### Data segment
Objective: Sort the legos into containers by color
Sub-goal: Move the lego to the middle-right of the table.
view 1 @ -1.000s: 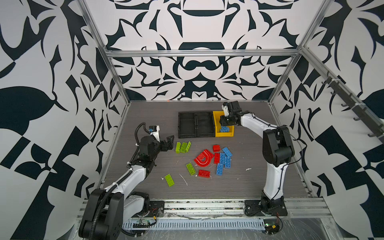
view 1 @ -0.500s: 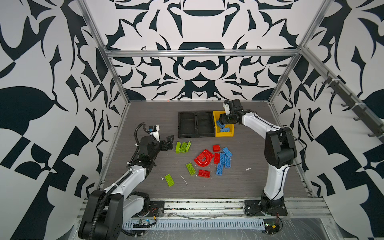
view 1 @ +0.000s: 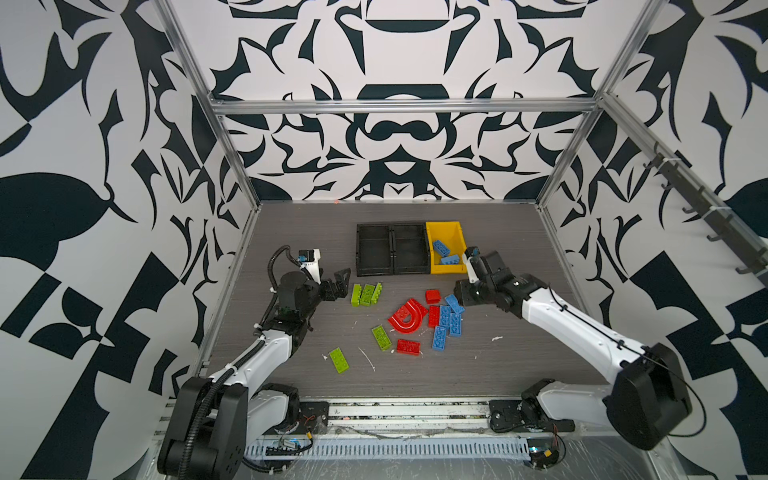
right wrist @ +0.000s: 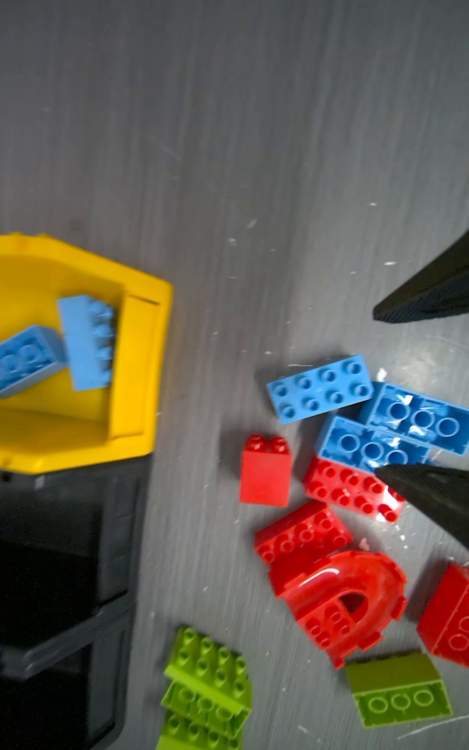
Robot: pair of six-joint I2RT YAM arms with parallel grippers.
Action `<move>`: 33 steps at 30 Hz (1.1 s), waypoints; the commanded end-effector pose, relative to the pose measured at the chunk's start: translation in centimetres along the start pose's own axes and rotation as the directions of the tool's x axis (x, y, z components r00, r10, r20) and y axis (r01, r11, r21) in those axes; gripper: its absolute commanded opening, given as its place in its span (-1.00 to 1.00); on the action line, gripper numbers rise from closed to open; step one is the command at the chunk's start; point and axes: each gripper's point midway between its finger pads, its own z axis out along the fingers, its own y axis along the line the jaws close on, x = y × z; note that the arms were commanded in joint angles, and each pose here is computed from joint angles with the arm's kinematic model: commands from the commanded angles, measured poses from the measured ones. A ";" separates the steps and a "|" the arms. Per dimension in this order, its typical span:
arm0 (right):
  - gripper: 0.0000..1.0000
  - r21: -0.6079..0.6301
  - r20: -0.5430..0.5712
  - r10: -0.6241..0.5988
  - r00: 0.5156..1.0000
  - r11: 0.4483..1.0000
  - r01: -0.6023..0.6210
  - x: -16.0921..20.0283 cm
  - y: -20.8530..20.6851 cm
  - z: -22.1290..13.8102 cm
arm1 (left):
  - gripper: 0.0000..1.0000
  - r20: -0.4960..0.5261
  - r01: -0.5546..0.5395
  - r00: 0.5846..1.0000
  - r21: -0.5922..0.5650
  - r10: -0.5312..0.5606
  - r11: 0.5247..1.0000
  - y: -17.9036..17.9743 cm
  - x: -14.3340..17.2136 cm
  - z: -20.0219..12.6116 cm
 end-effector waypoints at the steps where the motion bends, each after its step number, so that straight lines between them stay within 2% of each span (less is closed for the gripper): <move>1: 0.15 0.046 0.000 0.077 0.997 0.996 -0.077 2.0 -1.3 -0.6 | 0.99 0.010 0.005 1.000 0.055 -0.006 0.998 -0.9 0.0 0.1; 4: 0.14 0.051 -0.005 0.046 0.999 0.998 -0.046 2.5 -1.5 -0.1 | 0.99 0.011 0.002 1.000 0.048 -0.002 0.999 -0.8 0.0 0.1; 12: 0.08 0.017 -0.055 -0.071 0.996 0.997 0.072 0.8 0.1 3.2 | 0.99 0.016 -0.009 1.000 0.038 0.009 0.999 -0.7 -0.1 -0.2; 18: 0.02 -0.019 -0.046 -0.061 0.997 0.998 0.060 -0.5 1.1 5.3 | 0.99 0.007 -0.015 1.000 0.004 0.015 1.000 -0.1 -0.1 -0.2; 33: -0.04 -0.013 -0.053 0.006 0.999 1.000 -0.007 -1.1 -1.0 7.7 | 0.99 0.007 -0.012 1.000 0.002 0.012 1.000 -0.1 0.0 -0.2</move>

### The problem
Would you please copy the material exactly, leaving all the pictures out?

### Expected answer
Objective: Sort the legos into containers by color
Sub-goal: Move the lego to the middle-right of the table.
view 1 @ -1.000s: 
view 1 @ -0.500s: 
view 1 @ +0.000s: 
right wrist @ +0.000s: 
Robot: pair of six-joint I2RT YAM arms with parallel grippers.
Action `<move>`: 33 steps at 30 Hz (1.1 s), waypoints; the commanded end-effector pose, relative to the pose measured at the chunk's start: translation in centimetres along the start pose's own axes and rotation as the directions of the tool's x axis (x, y, z components r00, r10, r20) and y axis (r01, r11, r21) in those axes; gripper: its absolute commanded opening, given as its place in its span (-1.00 to 1.00); on the action line, gripper numbers rise from closed to open; step one is the command at the chunk's start; point and axes: each gripper's point midway between its finger pads, its own z axis out along the fingers, its own y axis along the line the jaws close on, x = y × z; note that the arms were commanded in joint angles, and each pose here is computed from joint angles with the arm's kinematic model: commands from the commanded angles, measured poses from the measured ones. A ";" separates the steps and a "|" the arms. Per dimension in this order, its typical span:
arm0 (right):
  - gripper: 0.0000..1.0000
  - r21: -0.6079..0.6301
  - r20: -0.5430..0.5712
  - r10: -0.6241..0.5988
  - r00: 0.5156..1.0000
  - r11: 0.4483..1.0000
  - r01: -0.6023..0.6210
  - x: -16.0921..20.0283 cm
  - y: -20.8530..20.6851 cm
  - z: -22.1290..13.8102 cm
arm1 (left):
  - gripper: 0.0000..1.0000
  - r20: -0.4960..0.5261
  - r01: -0.5546..0.5395
  - r00: 0.5846..1.0000
  - r21: -0.5922..0.5650
  - r10: -0.5312..0.5606
  - r11: 0.5247..1.0000
  - y: -17.9036..17.9743 cm
  - x: -14.3340..17.2136 cm
  - z: -20.0219..12.6116 cm
 end-effector waypoints at the steps where the motion bends, each after its step number, so that straight lines between them stay within 2% of each span (less is closed for the gripper): <move>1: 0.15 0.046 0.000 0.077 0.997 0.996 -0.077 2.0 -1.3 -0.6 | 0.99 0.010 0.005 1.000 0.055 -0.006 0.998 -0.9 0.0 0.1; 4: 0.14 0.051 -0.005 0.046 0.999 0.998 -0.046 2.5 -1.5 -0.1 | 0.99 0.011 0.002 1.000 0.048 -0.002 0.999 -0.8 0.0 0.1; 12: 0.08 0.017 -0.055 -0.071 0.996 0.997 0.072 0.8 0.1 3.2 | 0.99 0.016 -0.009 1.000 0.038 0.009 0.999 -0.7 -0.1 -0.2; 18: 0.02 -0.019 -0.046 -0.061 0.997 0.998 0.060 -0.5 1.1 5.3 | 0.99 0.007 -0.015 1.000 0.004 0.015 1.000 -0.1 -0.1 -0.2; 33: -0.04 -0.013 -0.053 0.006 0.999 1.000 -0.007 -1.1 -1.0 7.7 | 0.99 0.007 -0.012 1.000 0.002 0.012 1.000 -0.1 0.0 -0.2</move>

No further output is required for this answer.